Marina did not realize the terrifying accuracy of her vision. Stubborn and indifferent to the ravenous “spotted bird,” Mandelstam repeatedly denounced Stalin, who had him imprisoned twice and finally executed in 1938.

Tsvetaeva was 23 and Mandelstam 25 when they parted in the summer of 1916. Mandelstam returned to Koktebel “for a retreat” and Marina was faced by a crucial change in her life.

In January 1917 Seryozha was drafted into the army. Because of his illness he was stationed in Nizhny Novgorod, not on the front.

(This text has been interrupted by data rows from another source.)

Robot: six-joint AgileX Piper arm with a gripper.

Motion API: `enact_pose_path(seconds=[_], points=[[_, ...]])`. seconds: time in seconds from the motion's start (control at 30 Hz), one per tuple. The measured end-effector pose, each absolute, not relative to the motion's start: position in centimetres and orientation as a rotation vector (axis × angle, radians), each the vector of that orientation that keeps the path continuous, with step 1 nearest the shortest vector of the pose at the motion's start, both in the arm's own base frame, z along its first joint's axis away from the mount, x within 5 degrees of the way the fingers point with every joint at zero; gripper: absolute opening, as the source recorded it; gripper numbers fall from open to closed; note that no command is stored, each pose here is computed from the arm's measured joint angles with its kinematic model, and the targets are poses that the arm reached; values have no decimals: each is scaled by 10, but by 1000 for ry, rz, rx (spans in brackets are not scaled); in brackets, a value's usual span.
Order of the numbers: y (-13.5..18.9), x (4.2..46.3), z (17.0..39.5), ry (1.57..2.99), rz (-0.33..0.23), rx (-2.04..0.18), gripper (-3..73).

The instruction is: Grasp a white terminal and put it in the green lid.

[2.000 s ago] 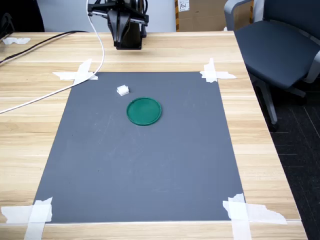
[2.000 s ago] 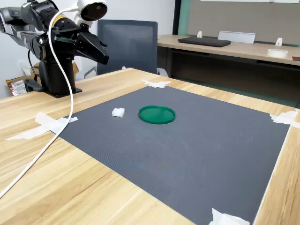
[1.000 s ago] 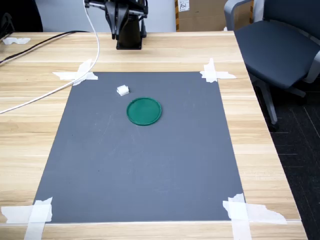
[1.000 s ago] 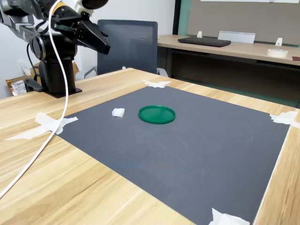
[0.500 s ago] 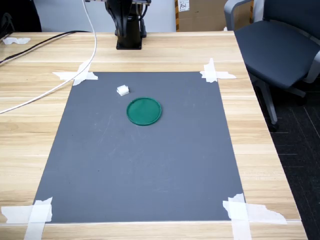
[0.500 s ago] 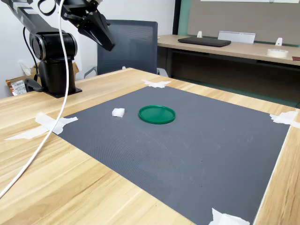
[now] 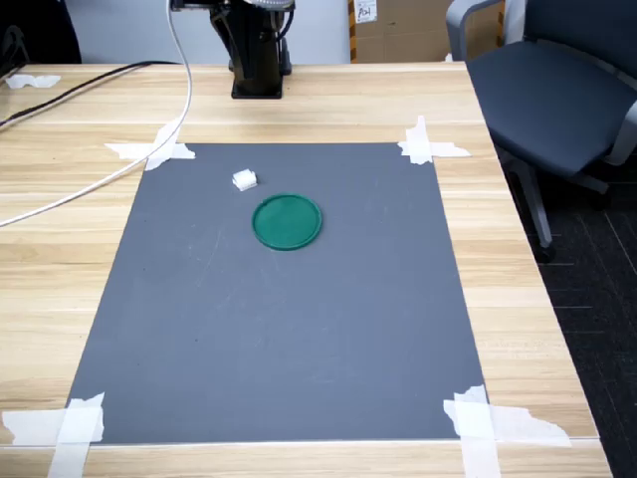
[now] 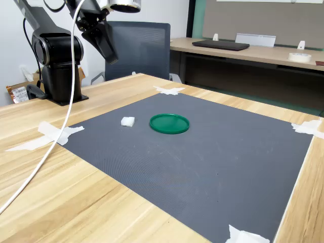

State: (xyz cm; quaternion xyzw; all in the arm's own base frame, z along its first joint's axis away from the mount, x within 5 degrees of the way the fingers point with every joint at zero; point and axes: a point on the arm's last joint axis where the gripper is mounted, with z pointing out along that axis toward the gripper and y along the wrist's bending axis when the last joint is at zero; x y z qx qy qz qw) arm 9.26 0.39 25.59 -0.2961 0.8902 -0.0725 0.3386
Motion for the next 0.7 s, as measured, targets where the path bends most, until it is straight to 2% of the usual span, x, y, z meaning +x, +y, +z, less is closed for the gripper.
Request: enact_pose_path(seconds=[0.3, 0.53, 0.7], points=[[4, 103, 253, 2347, -183, -946, -28], [13, 119, 269, 2313, -47, -1117, -28], [13, 130, 265, 2379, 22, -1186, -19]])
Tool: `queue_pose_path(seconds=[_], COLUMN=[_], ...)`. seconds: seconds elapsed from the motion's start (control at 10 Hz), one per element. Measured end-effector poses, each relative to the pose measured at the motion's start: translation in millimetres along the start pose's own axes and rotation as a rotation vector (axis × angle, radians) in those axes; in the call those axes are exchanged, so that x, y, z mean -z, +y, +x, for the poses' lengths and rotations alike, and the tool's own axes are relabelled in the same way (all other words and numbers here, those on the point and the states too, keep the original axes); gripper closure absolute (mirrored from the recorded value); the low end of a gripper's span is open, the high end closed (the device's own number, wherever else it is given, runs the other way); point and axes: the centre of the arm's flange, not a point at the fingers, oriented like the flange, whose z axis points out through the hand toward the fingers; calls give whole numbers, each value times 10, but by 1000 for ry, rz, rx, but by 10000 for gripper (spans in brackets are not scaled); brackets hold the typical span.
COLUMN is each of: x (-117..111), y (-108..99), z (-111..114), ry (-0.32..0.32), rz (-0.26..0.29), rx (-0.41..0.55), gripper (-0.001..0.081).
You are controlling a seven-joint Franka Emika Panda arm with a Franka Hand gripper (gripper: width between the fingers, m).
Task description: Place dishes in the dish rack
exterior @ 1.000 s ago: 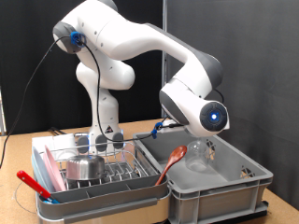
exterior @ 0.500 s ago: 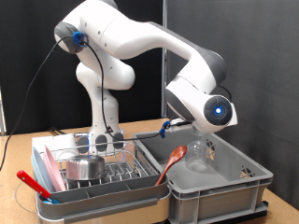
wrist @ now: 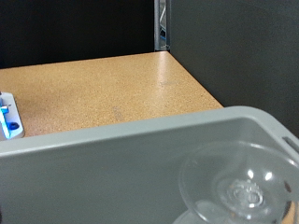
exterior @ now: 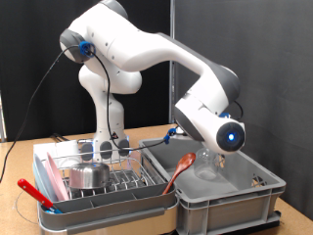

Marina was pregnant with their second child.

History turning somersaults rapidly became a blur: On March 3, 1917 Emperor Nicholas II abdicated, leaving the country to a Socialist government. In October 1917 the Bolsheviks stormed the Winter Palace. The long expected Revolution had finally taken its course In 1918 the War with Germany was ended by Trotsky at Brest-Litovsk. In July 1918 the Tsar and his entire family was executed by the Bosheviks. Years of brutal infighting between Bolsheviks, Menscheviks and remnants of the White Guard would follow. Seryozha had escaped to the Crimean and joined the White Army (1917). On Marina's instigation? In any case, she was immensely proud of him. - They would only see each other again four years later.